Indonesia telah meratifikasi Konvensi Jenewa 1949 melalui UU Nomor 59 tahun
1958 tentang ikut serta Negara Republik Indonesia dalam seluruh konpensi Jenewa
Tanggal 12 Agustus 1949, sudah berusia sekitar 73 tahun pasca penandatangan hukum
ini. Ratifikasi ini memberikan kewajiban bagi Indonesia sebagai negara pihak untuk
memastikan terlaksanannya penghormatan Hukum Humaniter Internasional oleh
Indonesia.
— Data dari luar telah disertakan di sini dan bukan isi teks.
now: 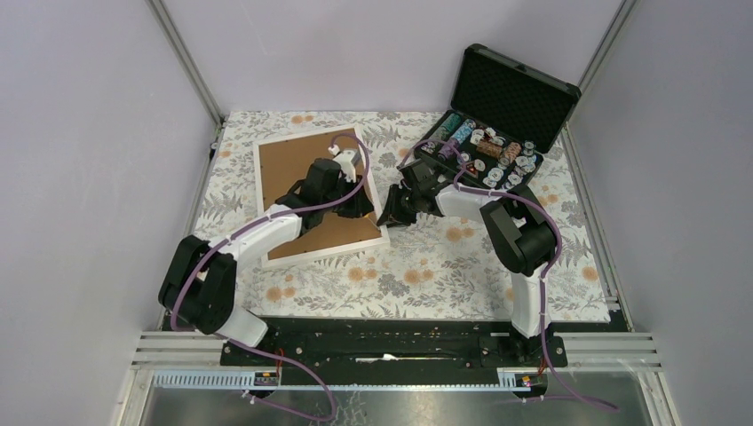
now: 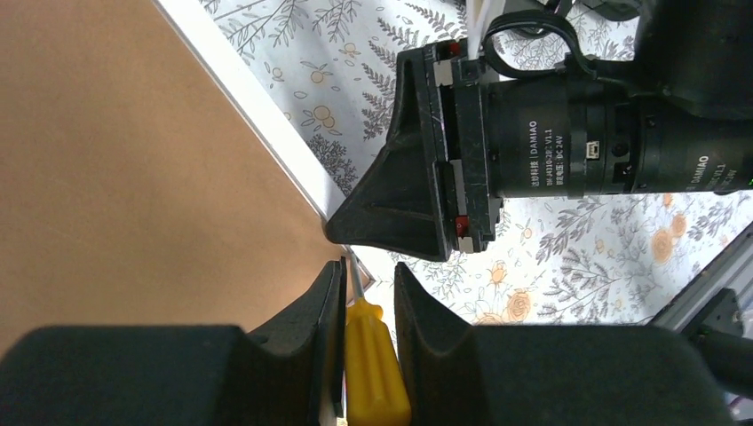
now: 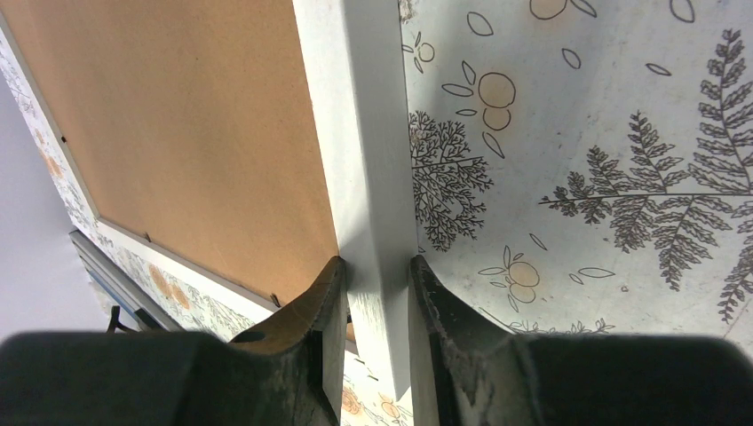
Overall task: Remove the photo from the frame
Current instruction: Release the photo frame item from the photo frame.
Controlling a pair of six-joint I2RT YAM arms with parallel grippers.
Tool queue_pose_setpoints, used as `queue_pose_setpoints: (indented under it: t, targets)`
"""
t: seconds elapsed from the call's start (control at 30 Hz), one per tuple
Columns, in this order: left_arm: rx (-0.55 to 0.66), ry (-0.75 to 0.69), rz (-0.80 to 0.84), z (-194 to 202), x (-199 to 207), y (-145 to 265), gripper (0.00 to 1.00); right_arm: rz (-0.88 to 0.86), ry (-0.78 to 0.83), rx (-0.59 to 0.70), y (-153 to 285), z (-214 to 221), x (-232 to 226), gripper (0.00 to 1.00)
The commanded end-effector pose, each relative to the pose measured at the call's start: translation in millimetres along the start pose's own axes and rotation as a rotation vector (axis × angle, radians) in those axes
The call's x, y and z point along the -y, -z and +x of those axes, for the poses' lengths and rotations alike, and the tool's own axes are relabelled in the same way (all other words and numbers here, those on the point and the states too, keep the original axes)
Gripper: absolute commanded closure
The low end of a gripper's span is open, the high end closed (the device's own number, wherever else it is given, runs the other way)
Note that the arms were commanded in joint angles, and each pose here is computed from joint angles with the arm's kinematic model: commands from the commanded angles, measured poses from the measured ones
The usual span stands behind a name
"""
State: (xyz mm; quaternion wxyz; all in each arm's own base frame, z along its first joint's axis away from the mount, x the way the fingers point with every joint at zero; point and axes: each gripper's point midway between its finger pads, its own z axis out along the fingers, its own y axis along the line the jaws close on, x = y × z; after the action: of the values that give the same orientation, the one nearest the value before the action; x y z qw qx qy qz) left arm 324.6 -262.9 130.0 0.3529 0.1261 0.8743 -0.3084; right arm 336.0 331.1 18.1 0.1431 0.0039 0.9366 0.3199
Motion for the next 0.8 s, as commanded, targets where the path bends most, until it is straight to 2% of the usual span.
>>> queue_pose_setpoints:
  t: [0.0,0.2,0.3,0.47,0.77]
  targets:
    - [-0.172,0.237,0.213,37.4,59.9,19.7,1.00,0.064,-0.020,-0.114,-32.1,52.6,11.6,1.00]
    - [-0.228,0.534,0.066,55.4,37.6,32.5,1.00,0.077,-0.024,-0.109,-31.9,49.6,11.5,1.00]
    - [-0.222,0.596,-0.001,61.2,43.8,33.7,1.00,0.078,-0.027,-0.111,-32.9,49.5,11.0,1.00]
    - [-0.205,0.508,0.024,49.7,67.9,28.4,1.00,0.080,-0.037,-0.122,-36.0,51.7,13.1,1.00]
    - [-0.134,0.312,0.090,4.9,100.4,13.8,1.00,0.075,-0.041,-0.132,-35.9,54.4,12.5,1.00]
Hal ini sebagaimana tercantum pada Article 1 konvensi tersebut yang berbunyi
“The High Contracting Parties undertake to respect and to ensure respect for the present
Convention in all circumstances”. Berdasarkan ratifikasi yang telah dilakukan oleh
pemerintah Indonesia pada tahun 1958 dan hukum ini sudah berlaku sekitar 73 tahun dan
bagaimana perkembangannya saat ini terutama diseluruh daerah Indonesia yang pernah
berkonflik misalnnya konflik Aceh pada 4 desember 1976 yang mana konflik ini telah
berlangsung 30 tahun lamannya dan memakan korban jiwa sekitar 15.000 jiwa. Dalam
konflik ini terjadi banyak pelanggaran hukum humaniter internasional yang telah
diratifikasi contoh peristiwa yang tragis terjadi di Aceh adalah kejadian Lhoksumawe di
Aceh Utara pada tanggal 09 Januari tahun 1999.
Peristiwa ini dilatarbelakangi oleh rentetan beberapa kejadian sebelumnya yang
berkaitan dengan pemberontakan GAM di Aceh selepas pencabutan status Daerah
Operasi Militer beberapa bulan sebelumnya. Dalam peristiwa berdarah ini 5 orang warga
sipil meninggal dunia, 23 mengalami luka berat serta 21 luka ringan. Kejadian serupa
yang terjadi juga di tanah Papua sebagai daerah konflik dan banyak terjadi pelanggaran
hukum humaniter internasional yang telah diratifikasi misalnnya pasca integrasi Papua ke
Indonesia 1 Mei 1963, dan konflik bergejolak pada tahun 1969 dan jika dihitung sudah
sekitar 53 tahun lamannya Papua berduka dan belum ada titik terang untuk penyelesaian
konflik. Hingga saat ini konflik terus bergejolak terutama di Nduga pada tahun 2018
pengungsi mencapai hampir 8.000 jiwa dan bahkan ada yang meninggal di tempat
pengungsian. Dan juga dibeberapa daerah konflik seperti Intan Jaya, Punca Papua,
Yahukimo, Pegubin dan lainnya. Konflik Papua bisa dikatakan unik karena tidak bisa
diselesaikan seperti Aceh tahun 2005. Beberapa catatan rekomendasi agar tidak terjadi
pelanggaran hukum humaniter adalah membuat buku saku untuk panduan tentang hukum
humaniter internasional yang sudah diratifikasi, kirim tim investigasi yang netral dari
PBB untuk melihat konflik yang terjadi di Papua.